From cryptojacking to social engineering and keylogger attacks, there are plenty of ways for hackers to get their hands on your crypto. According to Ledger CEO Eric Larcheveque, cryptocurrency is the easiest asset in the world to steal. So, don’t make it even easier for hackers by allowing your cybersecurity to be overly lax.
What are keyloggers?
A keylogger is a piece of software that records any text an infected user inputs into the keyboard. It then passes on the recorded data to a hacker. Since keyloggers record keystrokes made by computers, they’re extremely dangerous in cryptocurrency.
Lead engineer and blockchain developer at Rate3 Wai Hon explains: “Users’ private key information can be stolen or exposed once they enter it onto a device, such as a web wallet like MetaMask or MyEtherWallet while accessing their wallets”.
Keylogger attacks could be potentially catastrophic for cryptocurrency users depending on the amount of crypto you hold. After all, if you lose your private keys, you’ll almost certainly lose all the cryptocurrency you own. Hackers can authorise transactions to and from the target wallet.
According to the Security Team at Cindicator, a tokenised fintech company that uses predictive analytics to make market forecasts, it’s important to be aware that keylogger attacks rarely affect just one device. They more commonly appear as elements of more complex viruses.
“These complex viruses may include modules with the following capabilities: recording what is happening on the screen, recording anything copied to the clipboard, accessing the infected user’s file system, recording the user via webcam, recording internet browsing history, and so on”.
The threat level of keylogger attacks thus increases as a result. It also means that not even cold wallets provide a safe harbour. They can also be assessed on the infected user’s computer.
What are the chances of keylogger attacks happening?
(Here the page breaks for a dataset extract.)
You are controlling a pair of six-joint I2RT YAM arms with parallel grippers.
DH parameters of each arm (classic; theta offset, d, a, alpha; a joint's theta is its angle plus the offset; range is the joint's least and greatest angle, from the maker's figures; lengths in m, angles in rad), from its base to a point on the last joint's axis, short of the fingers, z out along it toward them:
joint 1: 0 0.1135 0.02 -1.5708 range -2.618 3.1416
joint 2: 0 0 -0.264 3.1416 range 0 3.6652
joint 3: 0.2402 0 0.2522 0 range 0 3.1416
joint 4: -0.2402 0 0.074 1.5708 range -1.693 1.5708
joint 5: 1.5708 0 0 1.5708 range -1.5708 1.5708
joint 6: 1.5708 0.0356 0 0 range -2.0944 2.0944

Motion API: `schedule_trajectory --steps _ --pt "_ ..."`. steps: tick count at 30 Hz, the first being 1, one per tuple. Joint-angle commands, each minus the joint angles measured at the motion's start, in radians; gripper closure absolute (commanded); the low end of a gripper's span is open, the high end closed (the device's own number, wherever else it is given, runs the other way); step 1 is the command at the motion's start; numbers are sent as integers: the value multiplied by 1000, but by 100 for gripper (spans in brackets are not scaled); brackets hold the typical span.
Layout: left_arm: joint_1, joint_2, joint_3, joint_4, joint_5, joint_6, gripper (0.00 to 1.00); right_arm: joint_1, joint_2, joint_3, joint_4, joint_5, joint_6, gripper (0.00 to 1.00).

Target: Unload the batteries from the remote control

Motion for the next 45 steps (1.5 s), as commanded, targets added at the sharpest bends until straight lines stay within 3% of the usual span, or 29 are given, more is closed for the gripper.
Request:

There are plenty of viruses out there, and increasingly more creative ways for hackers to get hold of your funds. But just how common are keylogger attacks? According to Security Magazine, cryptojacking is still the biggest threat to watch out for in 2019.
However, since most cryptocurrency platforms ask users to key in their password and set up multi-factor authentication, Dey warns that “all this information can be silently harvested by the keylogger and sent back to the malicious hacker”.
Moreover, as technology advances, so does the threat of cybercrime. Keylogger attacks have now become more sophisticated and often go undetected by free antivirus software.
How can you avoid keyloggers when keeping your crypto safe?
Use antivirus software
Your first safeguard when it comes to protecting yourself from a keylogger attack is practising basic cyber hygiene. This begins by using antivirus software and making sure that it is up to date.
The Cindicator Security Team say, “this will provide security in the case of a mass attack where hackers prioritise quantity of machines attacked over quality. If you are the main target of hackers, however, antivirus software may prove useless”.
Follow basic computer literacy and cyber hygiene
Beyond antivirus software, general computer literacy and basic precautionary measures can play an important role. This means staying alert when surfing the net, not opening links from unknown sources, and being wary of attachments.
You should also double and triple-check the website that you’re entering your username and password into, particularly when it comes to using a cryptocurrency exchange.
Take extra care during transactions
Wai Hon explains that you need to be particularly vigilant during transactions: “Check the receiver address when copying and pasting addresses as malware can swap addresses from one to another, and this is indicative that an account has been compromised”.
Use a hardware wallet
One of the best ways to keep your cryptocurrency safe is to use a cold wallet. However, this doesn’t guarantee your safety once you connect your wallet to the internet.
Head of technology and co-founder of Zilliqa Yaoqi Jia warns: “Keyloggers can be used to steal users’ private keys, which can then be used to transfer tokens from cold wallets, and also to record users’ passwords on exchanges in order to withdraw tokens from their accounts”.
Try a human-readable address
While the majority of wallet addresses are machine-readable, there are currently several initiatives to make them human-readable. This will greatly improve the user experience and allow users to instantly notice if an address has been changed.
FIO Protocol is one such solution that wallets and exchanges could adopt to protect users from keyloggers. The project has the backing of ShapeShift’s Erik Voorhees as well as other major supporters such as KeepKey, Coinomi, and Mycelium.
A little glimpse of the future of crypto payments. FIO live alpha demo. Decentralized & cross-blockchain. Builders keep building through the market bloodshed. https://t.co/tfAEea8Xy5 And FIO website here: https://t.co/WSRnQvDMX9 @joinFIO #bitcoin #ethereum #blockchain
— Erik Voorhees (@ErikVoorhees) November 28, 2018
Its creator, David Gold, says that hackers “would have to change a human-readable FIO address which a user would quickly see as not being the correct one. In addition, if the FIO Request for Send was used, there would be no way for a hacker to get in the middle of the transaction via a keylogger”.
Like all cyber threats, you should be vigilant when it comes to keylogger attacks. In many cases, you can avoid them by using common sense. They don’t call it the ‘Wild West’ for nothing, so it pays to be on your guard.